Arctic ice melts to second-lowest level: scientists...
Arctic sea ice melted to its second-lowest level this summer, rising slightly from 2007's record but still showing a downward trend that is a key symptom of climate change, U.S. scientists said on Tuesday. The ice slipped to its minimum extent for 2008 on September 12, when it covered 1.74 million square miles (4.52 million square km), and now appears to be growing as the Arctic starts its seasonal cooldown, the National Snow and Ice Data Center said.
This is 33 percent below the average summer ice cover in the Arctic since satellites began measuring it in 1979 and is less than 10 percent above last year's all-time record low, said Walt Meier, a research scientist at the ice center.
"We're not as low as we were last year, which was the real mind-blowing record, but we're well below anything else we've had in the past," Meier said in a telephone interview from Boulder, Colorado.
One channel of the Northwest Passage -- a long-sought water route between Europe and Asia -- was open in both 2007 and 2008. This year also saw the opening of the Northern Sea Route, which runs through the Arctic Ocean along the Siberian coast.
The ice center said last month that there was substantial ice melt in the Chukchi Sea off the Alaskan coast in the Eastern Siberian Seas off Russia's east coast, home to one of the world's largest polar bear populations.
Because polar bears use sea ice floes as platforms for hunting seals, they are forced to swim longer distances when the ice melts, making them more likely to tire and drown.
Sea ice helps hold in the cold around the North Pole because its white color reflects sunlight. When sea ice vanishes, the newly exposed dark water absorbs more of the sun's rays, accelerating the heating effect.
DOWNWARD TREND "GETTING STEEPER"
Even though the ice did not shrink as dramatically in 2008 as it did in 2007, Meier said this year's conditions were remarkable because they occurred in a relatively cool year. Last year's sea ice melt happened in a "perfect storm" of conditions -- the skies were warm and clear and winds pushed the ice around, spurring the melting.
This year it was cooler, Meier said. There were no favorable winds, "and yet we still came pretty close to the record."

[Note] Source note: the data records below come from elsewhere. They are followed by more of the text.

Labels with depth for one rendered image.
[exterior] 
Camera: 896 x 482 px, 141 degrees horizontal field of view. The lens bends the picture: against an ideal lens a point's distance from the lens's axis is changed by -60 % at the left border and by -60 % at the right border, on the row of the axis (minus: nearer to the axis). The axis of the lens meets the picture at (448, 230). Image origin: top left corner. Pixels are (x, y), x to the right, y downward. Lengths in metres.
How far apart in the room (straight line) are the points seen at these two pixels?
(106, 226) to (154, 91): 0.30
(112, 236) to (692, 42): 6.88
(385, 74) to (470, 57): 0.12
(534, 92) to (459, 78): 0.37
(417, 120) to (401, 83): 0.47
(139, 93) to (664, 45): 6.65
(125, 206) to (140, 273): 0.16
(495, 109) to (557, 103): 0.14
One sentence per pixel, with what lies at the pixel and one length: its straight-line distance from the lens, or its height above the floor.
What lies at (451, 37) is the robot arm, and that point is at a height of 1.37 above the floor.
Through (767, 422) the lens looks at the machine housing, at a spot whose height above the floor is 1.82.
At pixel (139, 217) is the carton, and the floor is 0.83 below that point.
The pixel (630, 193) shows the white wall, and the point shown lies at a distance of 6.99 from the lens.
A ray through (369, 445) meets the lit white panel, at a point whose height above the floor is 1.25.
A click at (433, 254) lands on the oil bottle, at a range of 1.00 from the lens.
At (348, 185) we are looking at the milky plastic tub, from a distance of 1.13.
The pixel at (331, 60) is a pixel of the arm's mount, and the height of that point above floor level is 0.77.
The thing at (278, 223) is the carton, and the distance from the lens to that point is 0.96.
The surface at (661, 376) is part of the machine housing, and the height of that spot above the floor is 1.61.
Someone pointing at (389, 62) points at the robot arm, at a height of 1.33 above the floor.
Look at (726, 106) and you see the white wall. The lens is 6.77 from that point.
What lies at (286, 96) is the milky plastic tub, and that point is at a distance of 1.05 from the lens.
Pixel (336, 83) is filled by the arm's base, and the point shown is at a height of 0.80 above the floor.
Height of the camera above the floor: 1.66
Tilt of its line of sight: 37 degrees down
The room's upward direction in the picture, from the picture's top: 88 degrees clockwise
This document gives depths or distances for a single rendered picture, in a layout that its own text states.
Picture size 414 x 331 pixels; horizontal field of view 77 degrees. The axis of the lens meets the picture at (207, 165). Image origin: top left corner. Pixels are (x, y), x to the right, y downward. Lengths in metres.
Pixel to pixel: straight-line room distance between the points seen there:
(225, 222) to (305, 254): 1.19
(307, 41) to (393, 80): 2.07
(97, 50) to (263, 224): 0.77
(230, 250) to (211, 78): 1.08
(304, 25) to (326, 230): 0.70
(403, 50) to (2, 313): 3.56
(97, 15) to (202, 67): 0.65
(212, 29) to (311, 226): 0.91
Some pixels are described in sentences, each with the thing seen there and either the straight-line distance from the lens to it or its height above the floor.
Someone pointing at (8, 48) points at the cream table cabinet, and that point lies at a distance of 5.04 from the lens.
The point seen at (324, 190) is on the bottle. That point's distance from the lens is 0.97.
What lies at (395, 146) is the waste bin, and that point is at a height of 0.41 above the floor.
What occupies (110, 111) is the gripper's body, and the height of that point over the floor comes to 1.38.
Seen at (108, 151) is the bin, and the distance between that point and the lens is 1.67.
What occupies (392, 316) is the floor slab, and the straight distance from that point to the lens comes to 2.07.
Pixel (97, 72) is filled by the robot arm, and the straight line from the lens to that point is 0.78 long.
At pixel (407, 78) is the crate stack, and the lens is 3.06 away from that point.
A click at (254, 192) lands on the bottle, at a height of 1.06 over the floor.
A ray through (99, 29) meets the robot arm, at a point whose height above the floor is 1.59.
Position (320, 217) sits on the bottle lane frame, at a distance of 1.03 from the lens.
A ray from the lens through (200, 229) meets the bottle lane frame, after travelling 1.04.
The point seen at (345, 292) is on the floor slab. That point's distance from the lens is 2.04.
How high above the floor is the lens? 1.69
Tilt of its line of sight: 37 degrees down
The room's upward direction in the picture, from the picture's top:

"In terms of long-term climate, it's not a recovery in any sense of the word," he said. "The long-term trend is still steeply downward and getting steeper."
Because the climate system is so interconnected to what happens in the Arctic, there are likely to be more widespread impacts, he said.
The emission of the greenhouse gas carbon dioxide -- produced by burning fossil fuels as well as natural sources, including human breath -- is spurring global climate change, and its effects are amplified in the Arctic, he said.
The last seven years are among the seven lowest on record in terms of Arctic sea ice, Meier said.